New York floods – facts v myths
FOUR days after hitting Louisiana, Hurricane Ida, downgraded to a post-tropical cyclone, brought heavy rain and flash floods to New York and Connecticut. At least nine died.
As is invariably the case these days, the media immediately went into climate porn mode, labelling the event ‘historic’ and ‘a 1,000-year event’, and claiming that it was made much worse by global warming.
In fact floods like these are all too common in the north-eastern US as hurricanes make their way north.
New York City was worst affected this week, with 7in of rain in 24 hours. This is certainly a rare occurrence, but not unprecedented there. Indeed the highest daily rainfall on record in Central Park was 8.28in in 1882. There have been four other previous instances of higher rainfall than during Ida, in 1882, 1903, 1977 and 2007:
Highest Daily Rainfall Each Year at NY Central Park 1869 to 2020
The real problem in New York this time was that drains were poorly maintained, coupled with the failure to issue proper warnings. Most, if not all, of the deaths involved people drowning in basements, which should have been entirely avoidable.
The flooding across the Tristate region of New Jersey, New York and Connecticut was light in comparison to many other storms in previous years. Particularly notorious was Hurricane Diane in 1955. After making landfall in North Carolina, it headed north as a tropical storm to New England, where, according to the US National Weather Service, it created some of the most destructive floods ever seen in the river valleys of eastern Pennsylvania, northwest New Jersey, southeast New York and southern New England. Diane dumped 20 inches of rain in two days, with Connecticut worst affected.
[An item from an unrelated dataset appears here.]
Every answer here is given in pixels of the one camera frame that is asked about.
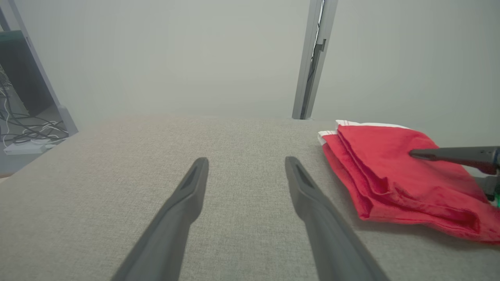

I would thoroughly recommend watching the newsreel from that disaster, which can be seen here.
It is clear that Diane was on a totally different scale from Ida.
It is easy for New York Mayor Bill de Blasio to blame climate change to deflect attention from his own failings, but it is inexcusable for the media to join in the conspiracy.
By politicising Ida, they are insulting the memory of all those who suffered and died during Hurricane Diane and all the other weather disasters of the past.
‘Weather disasters on the increase’ – latest fake news from the BBC
You may have seen a story on the BBC a few days ago, titled ‘Climate change: Big increase in weather disasters over the past five decades’ by their environmental correspondent, the absurd Matt McGrath.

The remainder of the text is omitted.